What is needed
Each line of the data below that includes the string "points" must be copied.

Information supplied
————
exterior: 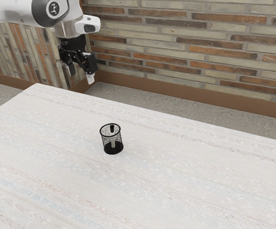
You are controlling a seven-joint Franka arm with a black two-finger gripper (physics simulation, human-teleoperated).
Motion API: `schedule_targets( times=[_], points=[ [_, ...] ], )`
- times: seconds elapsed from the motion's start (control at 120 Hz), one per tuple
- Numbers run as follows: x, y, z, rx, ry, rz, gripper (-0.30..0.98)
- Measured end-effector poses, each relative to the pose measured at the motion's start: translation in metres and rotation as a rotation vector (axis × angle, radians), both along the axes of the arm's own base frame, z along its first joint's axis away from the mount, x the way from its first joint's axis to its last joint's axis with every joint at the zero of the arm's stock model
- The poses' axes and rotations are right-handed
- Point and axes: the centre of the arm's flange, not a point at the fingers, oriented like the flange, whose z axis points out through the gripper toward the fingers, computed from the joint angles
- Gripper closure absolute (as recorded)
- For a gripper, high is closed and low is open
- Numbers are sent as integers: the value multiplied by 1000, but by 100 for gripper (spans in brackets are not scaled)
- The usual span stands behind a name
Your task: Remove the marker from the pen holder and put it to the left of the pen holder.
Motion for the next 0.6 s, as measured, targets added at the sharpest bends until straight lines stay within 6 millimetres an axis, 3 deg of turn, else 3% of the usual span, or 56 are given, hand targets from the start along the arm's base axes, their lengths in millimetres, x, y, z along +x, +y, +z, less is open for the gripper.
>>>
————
Response box
Motion API: `schedule_targets( times=[_], points=[ [_, ...] ], )`
- Point and axes: the centre of the arm's flange, not a point at the fingers, oriented like the flange, whose z axis points out through the gripper toward the fingers, computed from the joint angles

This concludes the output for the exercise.